• [Exercise details]: Beginning with the first line below, output every record verbatim and leave out the images.

====== Recorded information ======

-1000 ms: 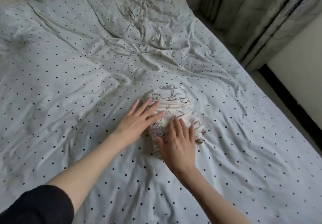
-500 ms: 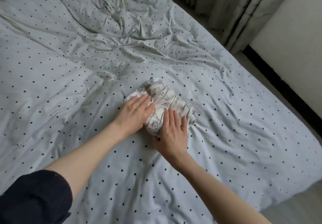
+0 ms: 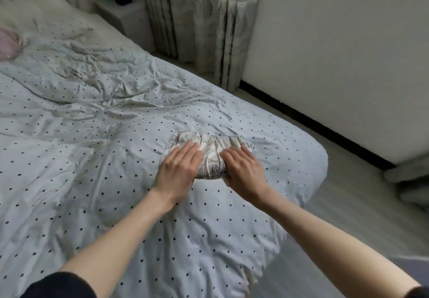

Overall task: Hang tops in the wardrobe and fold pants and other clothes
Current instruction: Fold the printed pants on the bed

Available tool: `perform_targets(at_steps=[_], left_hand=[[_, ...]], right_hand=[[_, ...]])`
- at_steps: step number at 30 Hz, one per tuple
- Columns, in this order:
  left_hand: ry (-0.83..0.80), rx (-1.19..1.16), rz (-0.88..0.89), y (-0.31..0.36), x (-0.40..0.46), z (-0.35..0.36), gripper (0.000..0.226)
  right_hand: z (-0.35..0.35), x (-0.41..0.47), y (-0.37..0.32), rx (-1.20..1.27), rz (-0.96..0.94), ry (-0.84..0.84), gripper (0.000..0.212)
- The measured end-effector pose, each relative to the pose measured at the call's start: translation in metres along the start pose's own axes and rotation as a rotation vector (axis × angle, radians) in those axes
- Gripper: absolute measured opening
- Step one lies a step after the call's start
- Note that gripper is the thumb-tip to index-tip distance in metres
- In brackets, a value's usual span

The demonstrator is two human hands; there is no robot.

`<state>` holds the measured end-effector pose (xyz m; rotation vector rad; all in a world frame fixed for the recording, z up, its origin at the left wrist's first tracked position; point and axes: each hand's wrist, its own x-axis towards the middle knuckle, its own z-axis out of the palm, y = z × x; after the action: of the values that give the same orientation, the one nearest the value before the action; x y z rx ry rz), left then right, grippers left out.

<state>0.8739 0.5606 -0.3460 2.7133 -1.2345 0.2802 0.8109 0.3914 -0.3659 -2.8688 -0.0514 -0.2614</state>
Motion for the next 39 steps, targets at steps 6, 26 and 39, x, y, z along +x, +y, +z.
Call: perform_targets(at_steps=[6,26,39], left_hand=[[0.072,-0.121,0.294,0.103,-0.002,-0.015,0.041],[0.262,-0.649,1.219,0.582,0.025,-0.129,0.025],[0.491,-0.806,1.573,0.834,0.046,-0.288,0.049]], right_hand=[[-0.070,-0.121,0.017,-0.146,0.287,0.122,0.017],[-0.345,-0.509,0.083,-0.770,1.105,0.384,0.030],[-0.546,-0.654,0.103,-1.093,1.512,0.407,0.044]])
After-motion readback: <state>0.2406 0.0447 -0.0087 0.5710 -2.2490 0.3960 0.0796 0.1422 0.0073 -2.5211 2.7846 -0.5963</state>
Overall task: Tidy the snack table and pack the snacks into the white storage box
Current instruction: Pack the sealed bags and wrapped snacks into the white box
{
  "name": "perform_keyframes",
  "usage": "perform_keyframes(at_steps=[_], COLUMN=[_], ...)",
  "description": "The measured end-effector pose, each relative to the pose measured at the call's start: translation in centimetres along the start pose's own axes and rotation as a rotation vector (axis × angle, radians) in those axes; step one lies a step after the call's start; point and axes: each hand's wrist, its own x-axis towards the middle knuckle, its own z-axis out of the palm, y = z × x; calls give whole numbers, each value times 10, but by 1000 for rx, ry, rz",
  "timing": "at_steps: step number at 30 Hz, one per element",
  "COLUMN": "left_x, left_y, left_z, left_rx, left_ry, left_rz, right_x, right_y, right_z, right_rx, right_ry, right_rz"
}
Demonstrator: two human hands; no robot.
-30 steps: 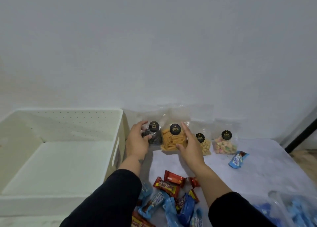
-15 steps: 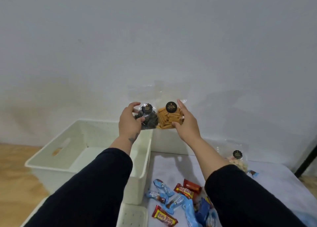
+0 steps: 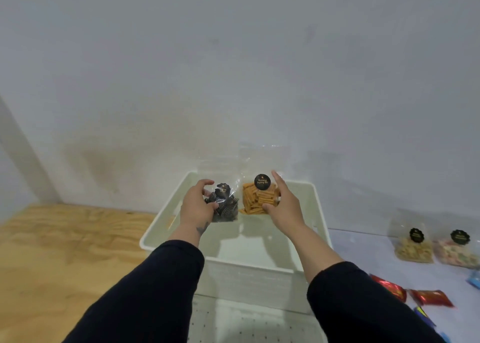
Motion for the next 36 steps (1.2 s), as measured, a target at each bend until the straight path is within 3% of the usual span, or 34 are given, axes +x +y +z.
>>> perform_keyframes(at_steps=[6,15,20,22,29,36], left_x=[32,82,85,83,79,57], left_y=[-45,-82,-96,-93,-89,-46], left_z=[-10,14,21,23,24,17], left_rx=[21,152,563,587,555,720], left_ry=[-161,-158,-283,-315,-333,-265], left_rz=[-159,-271,-234,-266,-324,-215], right_x=[11,53,57,58,63,43], right_y=[26,56,70,71,69,42], right_z=[23,73,104,110,101,48], right_rx=[-13,-20,-115,-127,-256,-483], right_ry=[-78,-107,-169,-190,-262,-347], right_rz=[159,295,340,348,354,317])
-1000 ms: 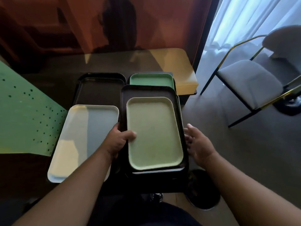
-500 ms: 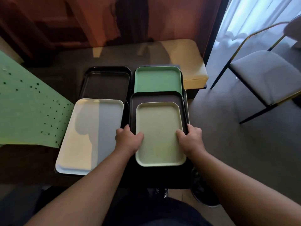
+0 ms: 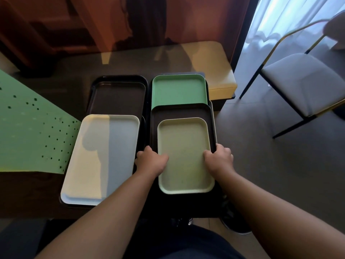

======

• [Exercise response]:
-1000 ms: 
-500 ms: 
+0 ms: 

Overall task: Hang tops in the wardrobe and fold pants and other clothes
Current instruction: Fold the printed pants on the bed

Available tool: `perform_targets(at_steps=[_], left_hand=[[_, ...]], right_hand=[[_, ...]])`
- at_steps: step number at 30 Hz, one per tuple
- Columns, in this order:
  left_hand: ry (-0.83..0.80), rx (-1.19..1.16), rz (-0.88..0.89), y (-0.31..0.36), x (-0.40..0.46), z (-0.35..0.36), gripper (0.000..0.226)
  right_hand: z (-0.35..0.35), x (-0.41..0.47), y (-0.37..0.32), rx (-1.20..1.27), rz (-0.96..0.94), ry (-0.84..0.84), gripper (0.000..0.212)
- The measured end-effector pose, each relative to the pose measured at the call's start: translation in metres along the start pose's own axes and rotation as a rotation vector (axis × angle, radians) in those axes
- Gripper: absolute measured opening
- Step one lies a step after the call's start
- Note that gripper is the thumb-tip to index-tip distance in metres
- In brackets, a value's usual span

The demonstrator is two human hands; there is no robot.

`<state>` holds the measured end-effector pose (xyz m; rotation vector rad; all in a world frame fixed for the recording, z up, its origin at the left wrist's first tracked position; point and axes: each hand's wrist, its own x-axis towards the middle knuckle, its own z-axis out of the palm, y = z × x; after the action: of the values that give the same orientation, the one nearest the value before the action; x y z rx ry rz), left then right, grippers left out.

<state>0.8739 0.5606 -0.3460 2.7133 -1.2345 0.2802 0.8109 0.3914 -0.3659 -2.8688 -0.0514 -0.2614</state>
Motion for the next 39 steps, targets at steps 6, 26 and 39, x, y, z along +x, +y, +z.
Call: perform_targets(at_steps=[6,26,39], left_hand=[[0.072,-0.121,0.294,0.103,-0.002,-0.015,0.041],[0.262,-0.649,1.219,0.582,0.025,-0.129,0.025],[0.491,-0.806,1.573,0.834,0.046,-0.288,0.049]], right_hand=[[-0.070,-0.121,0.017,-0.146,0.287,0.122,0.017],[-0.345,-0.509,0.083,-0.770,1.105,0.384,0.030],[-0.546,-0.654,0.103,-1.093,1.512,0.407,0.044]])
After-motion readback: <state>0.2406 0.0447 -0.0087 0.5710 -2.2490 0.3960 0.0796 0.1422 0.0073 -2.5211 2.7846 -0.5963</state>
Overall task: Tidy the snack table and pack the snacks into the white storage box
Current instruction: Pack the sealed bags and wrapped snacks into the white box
{
  "name": "perform_keyframes",
  "usage": "perform_keyframes(at_steps=[_], COLUMN=[_], ...)",
  "description": "The measured end-effector pose, each relative to the pose measured at the call's start: translation in centimetres along the start pose's own axes and rotation as a rotation vector (axis × angle, radians) in those axes; step one lies a step after the call's start; point and axes: each hand's wrist, its own x-axis towards the middle knuckle, its own z-axis out of the palm, y = z × x; calls give whole numbers, each value times 10, but by 1000 for rx, ry, rz",
  "timing": "at_steps: step number at 30 Hz, one per element",
  "COLUMN": "left_x, left_y, left_z, left_rx, left_ry, left_rz, right_x, right_y, right_z, right_rx, right_ry, right_rz"
}
Demonstrator: two human hands; no robot.
-30 steps: 
-15 steps: 
+0 steps: 
Motion for the next 36 steps (1.2 s), as measured, a target at each bend until the straight path is within 3% of the usual span, or 34 are given, axes +x +y +z.
>>> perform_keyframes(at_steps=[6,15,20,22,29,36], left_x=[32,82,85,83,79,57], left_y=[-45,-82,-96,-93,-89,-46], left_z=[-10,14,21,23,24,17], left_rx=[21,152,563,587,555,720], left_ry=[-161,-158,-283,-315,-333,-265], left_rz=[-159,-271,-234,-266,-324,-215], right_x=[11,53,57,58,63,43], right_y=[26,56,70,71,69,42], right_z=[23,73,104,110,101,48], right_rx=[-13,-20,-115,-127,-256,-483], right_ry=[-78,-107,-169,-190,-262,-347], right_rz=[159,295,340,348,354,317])
-1000 ms: 
-500 ms: 
+0 ms: 

With that, the answer is complete.